§ **How to complete this task**
Could you count how many lines of the data include "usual" and answer with the number only?

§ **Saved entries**
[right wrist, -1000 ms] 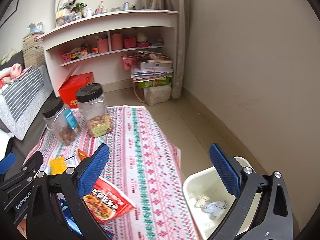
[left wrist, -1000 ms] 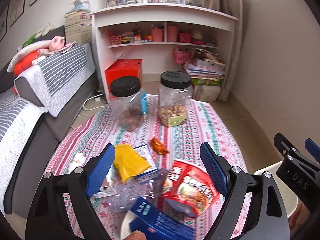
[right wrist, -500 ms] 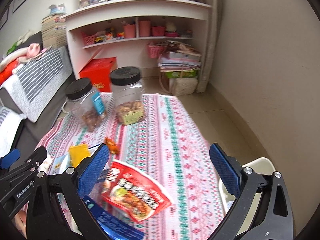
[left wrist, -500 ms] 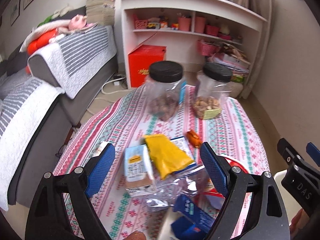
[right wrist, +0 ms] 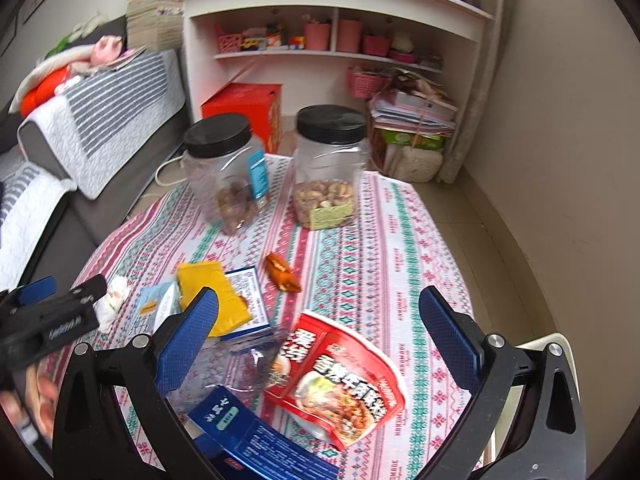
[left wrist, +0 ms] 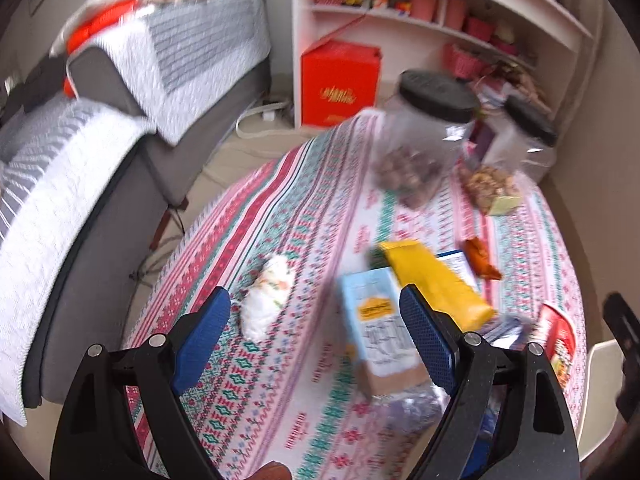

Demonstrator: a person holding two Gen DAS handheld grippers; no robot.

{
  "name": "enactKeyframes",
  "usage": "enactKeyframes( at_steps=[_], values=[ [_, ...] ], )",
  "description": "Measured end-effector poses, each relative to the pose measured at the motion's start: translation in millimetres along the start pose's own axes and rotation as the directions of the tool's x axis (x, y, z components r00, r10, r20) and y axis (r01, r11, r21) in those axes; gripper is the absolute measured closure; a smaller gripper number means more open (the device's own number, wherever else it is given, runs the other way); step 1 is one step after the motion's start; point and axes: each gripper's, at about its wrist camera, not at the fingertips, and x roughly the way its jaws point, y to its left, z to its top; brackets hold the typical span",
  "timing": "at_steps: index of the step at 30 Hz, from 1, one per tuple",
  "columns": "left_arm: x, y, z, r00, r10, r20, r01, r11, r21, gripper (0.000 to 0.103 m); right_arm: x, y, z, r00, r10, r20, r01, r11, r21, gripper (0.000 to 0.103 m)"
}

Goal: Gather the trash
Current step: 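Move both grippers back over the table toward the trash, then grasp the white tissue roll with the left gripper while the right grasps the milk carton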

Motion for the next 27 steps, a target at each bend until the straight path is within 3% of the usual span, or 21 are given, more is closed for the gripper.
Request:
enactKeyframes(
  at_steps=[7,12,18,21,26,27],
  values=[
    [55,36,9,0.989,0.003,-0.147,-0.01,0.999,-0.046,0.019,19,23,4,0.996,0.06,-0.071,-0.064,0.996,-0.054,0.007],
    [88,43,8,0.968,0.007,-0.252,-0.008,1.0,-0.002,0.019,34,35,1,0.986,0.097,-0.135,-0.108,0.991,-0.076,0.007],
    [108,40,1,0.955,0.017,-0.295,-0.005,0.999,0.04,0.023,42,44,-1,0.975,0.139,-0.176,-0.154,0.985,-0.074,0.007],
    [115,40,-2,0.95,0.025,-0.31,-0.01,0.999,0.05,0.032,45,52,-2,0.972,0.145,-0.185,-0.164,0.982,-0.089,0.007],
    [118,43,-6,0.953,0.027,-0.302,-0.01,0.998,0.059,0.065,59,67,-5,0.961,0.155,-0.229,-0.179,0.98,-0.087,0.007],
    [117,42,-6,0.952,0.021,-0.305,-0.004,0.998,0.057,0.065,61,69,-6,0.96,0.154,-0.235,-0.179,0.98,-0.09,0.007]
  ],
)
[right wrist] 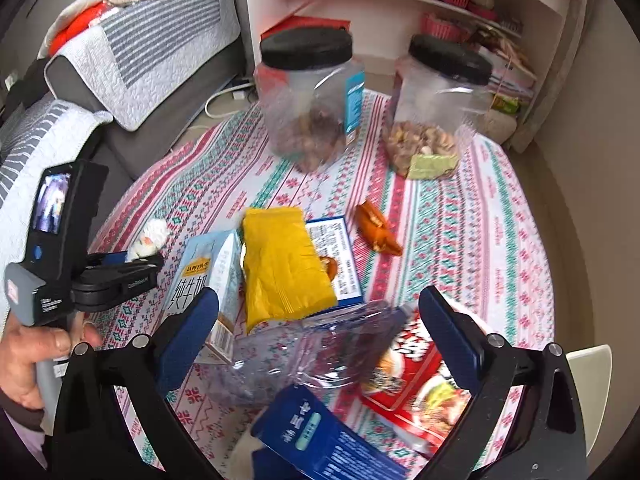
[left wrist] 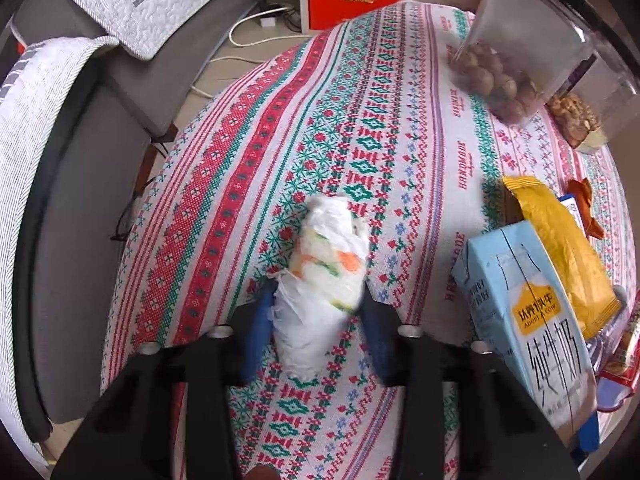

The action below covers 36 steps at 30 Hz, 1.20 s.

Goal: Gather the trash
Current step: 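Grasp the white tissue roll with the left gripper while the right grasps the milk carton, then carry the milk carton over the white bin and open the right gripper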

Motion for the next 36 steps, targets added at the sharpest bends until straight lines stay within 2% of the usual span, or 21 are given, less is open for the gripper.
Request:
enactKeyframes(
  at_steps=[4,8,14,18,21,22,24,25,26,30,36],
  values=[
    [-12,7,-2,1.0,-0.027,0.008,0.027,0.999,-0.032,0.066,12,17,-1,0.999,0.001,-0.033,-0.002,0.999,-0.044,0.007],
    [-41,21,-2,0.997,-0.058,0.053,0.063,0.994,-0.09,0.066,22,39,4,0.998,0.01,-0.06,-0.015,0.997,-0.081,0.007],
    [-89,49,-3,0.987,-0.026,0.156,0.051,0.986,-0.16,0.066,40,77,11,0.993,0.01,-0.12,-0.03,0.986,-0.165,0.007],
    [-106,68,-4,0.981,-0.045,0.191,0.084,0.976,-0.199,0.066,57,95,12,0.984,0.0,-0.176,-0.035,0.981,-0.191,0.007],
    [-112,70,-7,0.978,-0.034,0.207,0.078,0.976,-0.205,0.066,66,101,10,0.982,-0.01,-0.189,-0.027,0.981,-0.194,0.008],
    [-114,70,-8,0.977,-0.026,0.212,0.071,0.976,-0.204,0.066,68,101,10,0.982,-0.011,-0.19,-0.026,0.982,-0.189,0.012],
    [-115,71,-8,0.976,-0.021,0.216,0.066,0.976,-0.206,0.066,72,101,10,0.98,-0.002,-0.201,-0.034,0.983,-0.179,0.029],
    [-115,72,-9,0.976,-0.025,0.215,0.071,0.975,-0.21,0.066,73,100,9,0.977,0.01,-0.212,-0.047,0.985,-0.167,0.048],
    [-115,73,-9,0.976,-0.028,0.214,0.074,0.974,-0.214,0.066,73,98,10,0.976,0.025,-0.217,-0.059,0.987,-0.152,0.048],
    [-118,76,-13,0.975,-0.026,0.222,0.077,0.972,-0.222,0.066,61,95,14,0.985,0.055,-0.163,-0.076,0.989,-0.124,0.049],
    [-130,70,-17,0.964,-0.043,0.262,0.102,0.971,-0.217,0.066,16,79,31,0.995,0.101,-0.021,-0.102,0.992,-0.071,0.049]
  ],
)
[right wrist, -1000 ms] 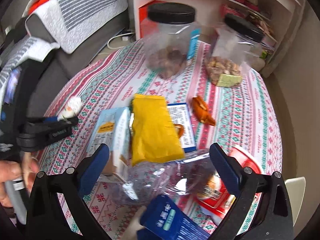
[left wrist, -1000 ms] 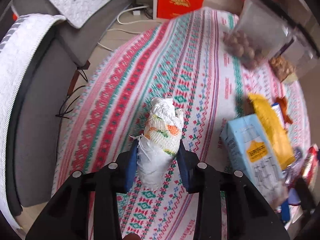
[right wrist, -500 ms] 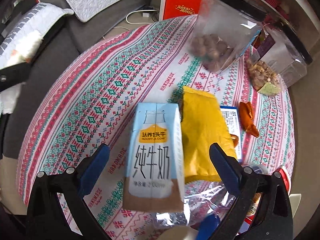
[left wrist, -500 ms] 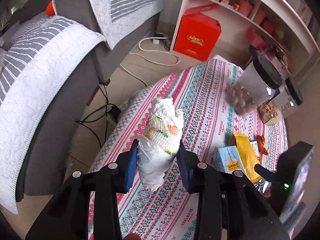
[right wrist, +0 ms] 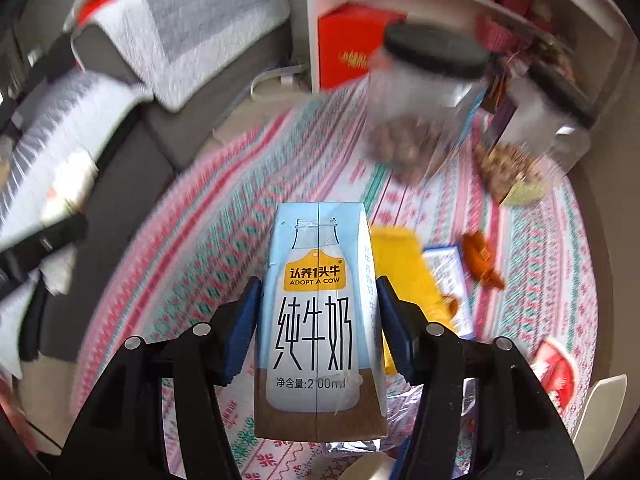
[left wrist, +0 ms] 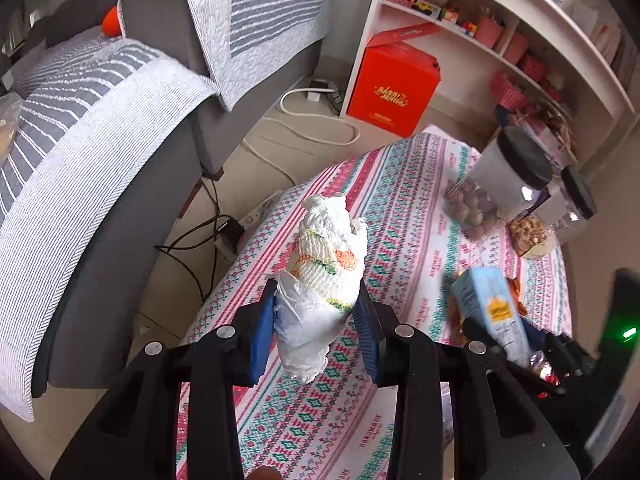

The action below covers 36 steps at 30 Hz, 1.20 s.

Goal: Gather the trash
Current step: 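Carry the milk carton over the white bin and open the right gripper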

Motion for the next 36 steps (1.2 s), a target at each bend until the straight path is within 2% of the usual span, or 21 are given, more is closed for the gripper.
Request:
enactKeyframes(
  at_steps=[6,10,16,21,26,36],
  values=[
    [-24,-17,-7,0.995,-0.023,0.096,0.021,1.0,0.02,0.066,-49,-15,8,0.986,-0.027,0.166,0.023,0.999,0.028,0.049],
    [-38,-33,-13,0.987,-0.032,0.158,0.026,0.999,0.045,0.066,-76,-25,2,0.961,-0.078,0.266,0.073,0.997,0.029,0.049],
    [-53,-62,-28,0.971,-0.039,0.237,0.021,0.997,0.079,0.066,-100,-41,-20,0.922,-0.136,0.363,0.127,0.991,0.05,0.049],
    [-60,-90,-38,0.962,-0.055,0.268,0.026,0.993,0.112,0.066,-113,-64,-36,0.899,-0.172,0.402,0.147,0.985,0.093,0.049],
    [-64,-123,-48,0.954,-0.078,0.29,0.032,0.987,0.159,0.066,-125,-103,-51,0.882,-0.211,0.422,0.154,0.974,0.165,0.049],
    [-72,-171,-65,0.941,-0.121,0.317,0.049,0.973,0.226,0.066,-141,-158,-73,0.865,-0.265,0.426,0.152,0.948,0.28,0.049]
  ],
)
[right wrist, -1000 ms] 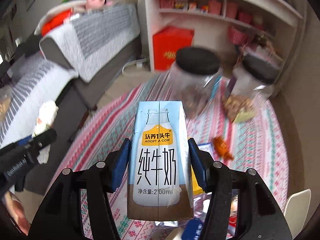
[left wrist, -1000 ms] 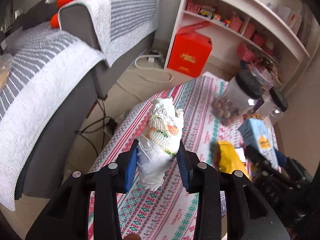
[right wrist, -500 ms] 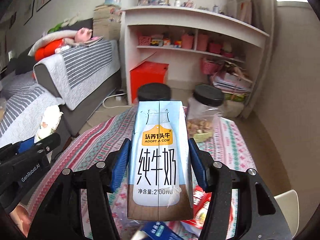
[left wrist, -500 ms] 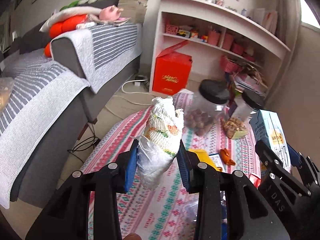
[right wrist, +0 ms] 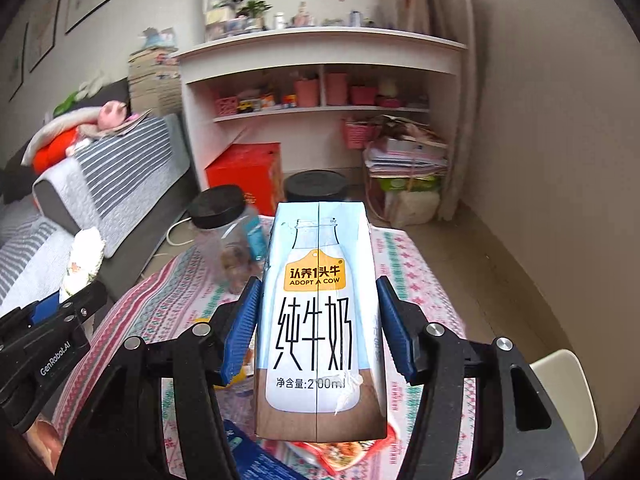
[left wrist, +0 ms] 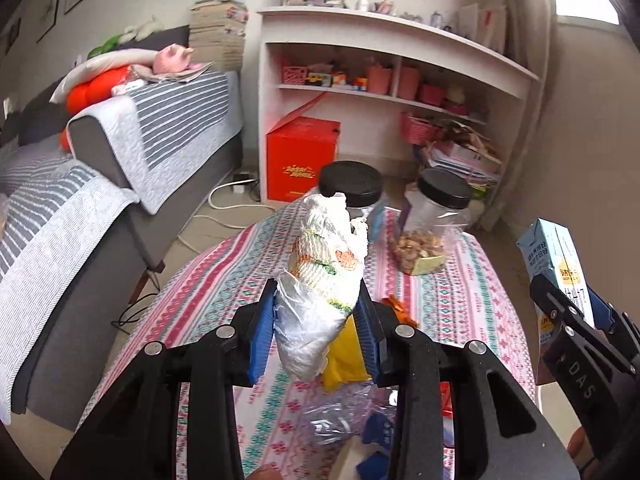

§ **Answer**
3